The whole of the data is to be returned without a single change.

→ **Recorded data**
--- START ---

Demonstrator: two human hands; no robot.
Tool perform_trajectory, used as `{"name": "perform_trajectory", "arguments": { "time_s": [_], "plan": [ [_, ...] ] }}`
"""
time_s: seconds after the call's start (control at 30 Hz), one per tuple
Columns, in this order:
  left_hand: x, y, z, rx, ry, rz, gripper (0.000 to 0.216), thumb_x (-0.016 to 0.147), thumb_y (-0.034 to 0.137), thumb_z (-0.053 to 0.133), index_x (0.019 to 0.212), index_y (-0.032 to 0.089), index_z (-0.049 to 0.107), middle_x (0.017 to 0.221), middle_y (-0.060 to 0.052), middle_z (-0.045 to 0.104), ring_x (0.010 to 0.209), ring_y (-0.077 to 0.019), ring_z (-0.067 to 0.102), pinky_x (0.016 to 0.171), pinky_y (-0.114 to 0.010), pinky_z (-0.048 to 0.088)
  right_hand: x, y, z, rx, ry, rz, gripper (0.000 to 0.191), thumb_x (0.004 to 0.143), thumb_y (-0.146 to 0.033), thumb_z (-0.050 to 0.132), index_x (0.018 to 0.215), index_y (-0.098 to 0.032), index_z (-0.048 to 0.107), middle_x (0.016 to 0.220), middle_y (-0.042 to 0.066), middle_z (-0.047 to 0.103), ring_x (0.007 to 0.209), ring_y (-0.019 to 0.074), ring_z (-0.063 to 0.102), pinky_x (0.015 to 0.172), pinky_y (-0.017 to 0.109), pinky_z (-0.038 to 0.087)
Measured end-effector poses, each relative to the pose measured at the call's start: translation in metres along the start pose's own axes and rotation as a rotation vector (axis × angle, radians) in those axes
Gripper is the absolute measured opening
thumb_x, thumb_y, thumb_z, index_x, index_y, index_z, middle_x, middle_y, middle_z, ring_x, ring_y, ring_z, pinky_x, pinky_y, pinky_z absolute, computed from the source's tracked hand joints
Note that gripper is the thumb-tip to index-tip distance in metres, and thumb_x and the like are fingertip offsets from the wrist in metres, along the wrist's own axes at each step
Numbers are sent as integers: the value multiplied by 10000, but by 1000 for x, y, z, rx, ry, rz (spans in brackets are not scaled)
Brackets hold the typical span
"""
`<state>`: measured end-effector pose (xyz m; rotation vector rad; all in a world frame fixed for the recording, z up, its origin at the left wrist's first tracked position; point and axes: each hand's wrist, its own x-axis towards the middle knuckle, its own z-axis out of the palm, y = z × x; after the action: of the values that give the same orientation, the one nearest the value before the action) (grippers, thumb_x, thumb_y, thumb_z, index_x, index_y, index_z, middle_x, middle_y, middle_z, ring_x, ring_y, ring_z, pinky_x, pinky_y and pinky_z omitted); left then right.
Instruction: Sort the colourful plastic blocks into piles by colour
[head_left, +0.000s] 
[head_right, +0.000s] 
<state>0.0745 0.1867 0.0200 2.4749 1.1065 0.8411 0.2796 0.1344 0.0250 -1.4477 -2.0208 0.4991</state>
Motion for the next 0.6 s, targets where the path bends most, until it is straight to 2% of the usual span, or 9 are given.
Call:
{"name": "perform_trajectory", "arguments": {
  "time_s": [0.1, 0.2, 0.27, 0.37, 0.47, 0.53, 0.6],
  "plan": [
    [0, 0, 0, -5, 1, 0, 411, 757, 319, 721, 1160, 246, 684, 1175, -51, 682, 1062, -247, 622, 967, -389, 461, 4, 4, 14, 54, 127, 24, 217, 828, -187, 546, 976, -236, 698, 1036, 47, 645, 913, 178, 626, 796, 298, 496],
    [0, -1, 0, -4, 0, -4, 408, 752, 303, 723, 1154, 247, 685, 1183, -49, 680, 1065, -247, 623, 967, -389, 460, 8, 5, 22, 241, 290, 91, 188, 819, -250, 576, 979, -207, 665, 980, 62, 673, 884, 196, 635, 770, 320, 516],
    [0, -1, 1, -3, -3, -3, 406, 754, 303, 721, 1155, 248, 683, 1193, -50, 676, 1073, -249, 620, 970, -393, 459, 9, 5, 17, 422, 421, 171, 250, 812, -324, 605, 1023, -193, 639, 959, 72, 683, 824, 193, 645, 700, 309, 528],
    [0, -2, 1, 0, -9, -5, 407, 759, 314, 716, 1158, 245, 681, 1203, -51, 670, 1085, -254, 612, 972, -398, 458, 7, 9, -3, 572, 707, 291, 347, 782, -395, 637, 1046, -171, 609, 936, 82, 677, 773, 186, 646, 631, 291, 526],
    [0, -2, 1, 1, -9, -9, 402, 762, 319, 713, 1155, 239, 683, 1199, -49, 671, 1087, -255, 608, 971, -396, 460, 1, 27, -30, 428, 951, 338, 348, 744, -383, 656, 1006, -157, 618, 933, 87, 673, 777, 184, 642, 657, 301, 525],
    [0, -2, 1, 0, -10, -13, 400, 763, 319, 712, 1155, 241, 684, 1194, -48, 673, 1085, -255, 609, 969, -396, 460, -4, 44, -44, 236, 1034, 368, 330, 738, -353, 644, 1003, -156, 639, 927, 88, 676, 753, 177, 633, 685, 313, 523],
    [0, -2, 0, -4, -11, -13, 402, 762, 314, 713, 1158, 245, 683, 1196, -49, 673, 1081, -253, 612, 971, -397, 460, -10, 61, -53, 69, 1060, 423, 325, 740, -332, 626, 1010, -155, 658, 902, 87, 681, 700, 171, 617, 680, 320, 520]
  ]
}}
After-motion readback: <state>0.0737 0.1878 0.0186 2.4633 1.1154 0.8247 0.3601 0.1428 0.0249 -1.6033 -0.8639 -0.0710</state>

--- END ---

→ **Exercise result**
Demonstrator: two human hands; no robot.
Tool perform_trajectory, used as `{"name": "perform_trajectory", "arguments": { "time_s": [_], "plan": [ [_, ...] ] }}`
"""
time_s: seconds after the call's start (control at 30 Hz), one per tuple
Columns, in this order:
  left_hand: x, y, z, rx, ry, rz, gripper (0.000 to 0.216), thumb_x (-0.016 to 0.147), thumb_y (-0.034 to 0.137), thumb_z (-0.053 to 0.133), index_x (0.019 to 0.212), index_y (-0.032 to 0.089), index_z (-0.049 to 0.107), middle_x (0.017 to 0.221), middle_y (-0.060 to 0.052), middle_z (-0.045 to 0.104), ring_x (0.010 to 0.209), ring_y (-0.077 to 0.019), ring_z (-0.067 to 0.102), pinky_x (0.016 to 0.171), pinky_y (-0.114 to 0.010), pinky_z (-0.048 to 0.088)
  right_hand: x, y, z, rx, ry, rz, gripper (0.000 to 0.191), thumb_x (0.004 to 0.143), thumb_y (-0.146 to 0.033), thumb_z (-0.050 to 0.132), index_x (0.018 to 0.215), index_y (-0.098 to 0.032), index_z (-0.048 to 0.107), middle_x (0.016 to 0.220), middle_y (-0.042 to 0.066), middle_z (-0.047 to 0.103), ring_x (0.007 to 0.209), ring_y (-0.019 to 0.074), ring_z (-0.063 to 0.102), pinky_x (0.015 to 0.172), pinky_y (-0.017 to 0.109), pinky_z (-0.038 to 0.087)
Measured end-effector poses, each relative to the pose measured at the call's start: translation in metres along the start pose's own axes and rotation as a rotation vector (axis × angle, radians) in those axes
Gripper is the absolute measured opening
thumb_x, thumb_y, thumb_z, index_x, index_y, index_z, middle_x, middle_y, middle_z, ring_x, ring_y, ring_z, pinky_x, pinky_y, pinky_z absolute, computed from the source's tracked hand joints
Note that gripper is the thumb-tip to index-tip distance in metres, and thumb_x and the like are fingertip offsets from the wrist in metres, along the wrist's own axes at each step
Numbers are sent as integers: the value multiplied by 10000, but by 1000 for x, y, z, rx, ry, rz (spans in brackets are not scaled)
Brackets hold the typical span
"""
`<state>`: measured end-effector pose (xyz m; rotation vector rad; all in a world frame fixed for the recording, z up, its origin at the left wrist's first tracked position; point and axes: each hand's wrist, its own x-axis towards the middle knuckle, its own z-axis out of the palm, y = z × x; after the action: of the values that give the same orientation, the one nearest the value before the action) (grippers, thumb_x, thumb_y, thumb_z, index_x, index_y, index_z, middle_x, middle_y, middle_z, ring_x, ring_y, ring_z, pinky_x, pinky_y and pinky_z omitted); left then right.
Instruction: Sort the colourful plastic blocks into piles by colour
[head_left, +0.000s] 
[head_right, +0.000s] 
<state>0.0745 0.1867 0.0200 2.4749 1.1065 0.8411 0.2796 0.1344 0.0250 -1.4477 -2.0208 0.4991</state>
Motion for the next 0.6 s, targets where the path bends most, until it is straight to 2% of the usual span, or 9 are given.
Call:
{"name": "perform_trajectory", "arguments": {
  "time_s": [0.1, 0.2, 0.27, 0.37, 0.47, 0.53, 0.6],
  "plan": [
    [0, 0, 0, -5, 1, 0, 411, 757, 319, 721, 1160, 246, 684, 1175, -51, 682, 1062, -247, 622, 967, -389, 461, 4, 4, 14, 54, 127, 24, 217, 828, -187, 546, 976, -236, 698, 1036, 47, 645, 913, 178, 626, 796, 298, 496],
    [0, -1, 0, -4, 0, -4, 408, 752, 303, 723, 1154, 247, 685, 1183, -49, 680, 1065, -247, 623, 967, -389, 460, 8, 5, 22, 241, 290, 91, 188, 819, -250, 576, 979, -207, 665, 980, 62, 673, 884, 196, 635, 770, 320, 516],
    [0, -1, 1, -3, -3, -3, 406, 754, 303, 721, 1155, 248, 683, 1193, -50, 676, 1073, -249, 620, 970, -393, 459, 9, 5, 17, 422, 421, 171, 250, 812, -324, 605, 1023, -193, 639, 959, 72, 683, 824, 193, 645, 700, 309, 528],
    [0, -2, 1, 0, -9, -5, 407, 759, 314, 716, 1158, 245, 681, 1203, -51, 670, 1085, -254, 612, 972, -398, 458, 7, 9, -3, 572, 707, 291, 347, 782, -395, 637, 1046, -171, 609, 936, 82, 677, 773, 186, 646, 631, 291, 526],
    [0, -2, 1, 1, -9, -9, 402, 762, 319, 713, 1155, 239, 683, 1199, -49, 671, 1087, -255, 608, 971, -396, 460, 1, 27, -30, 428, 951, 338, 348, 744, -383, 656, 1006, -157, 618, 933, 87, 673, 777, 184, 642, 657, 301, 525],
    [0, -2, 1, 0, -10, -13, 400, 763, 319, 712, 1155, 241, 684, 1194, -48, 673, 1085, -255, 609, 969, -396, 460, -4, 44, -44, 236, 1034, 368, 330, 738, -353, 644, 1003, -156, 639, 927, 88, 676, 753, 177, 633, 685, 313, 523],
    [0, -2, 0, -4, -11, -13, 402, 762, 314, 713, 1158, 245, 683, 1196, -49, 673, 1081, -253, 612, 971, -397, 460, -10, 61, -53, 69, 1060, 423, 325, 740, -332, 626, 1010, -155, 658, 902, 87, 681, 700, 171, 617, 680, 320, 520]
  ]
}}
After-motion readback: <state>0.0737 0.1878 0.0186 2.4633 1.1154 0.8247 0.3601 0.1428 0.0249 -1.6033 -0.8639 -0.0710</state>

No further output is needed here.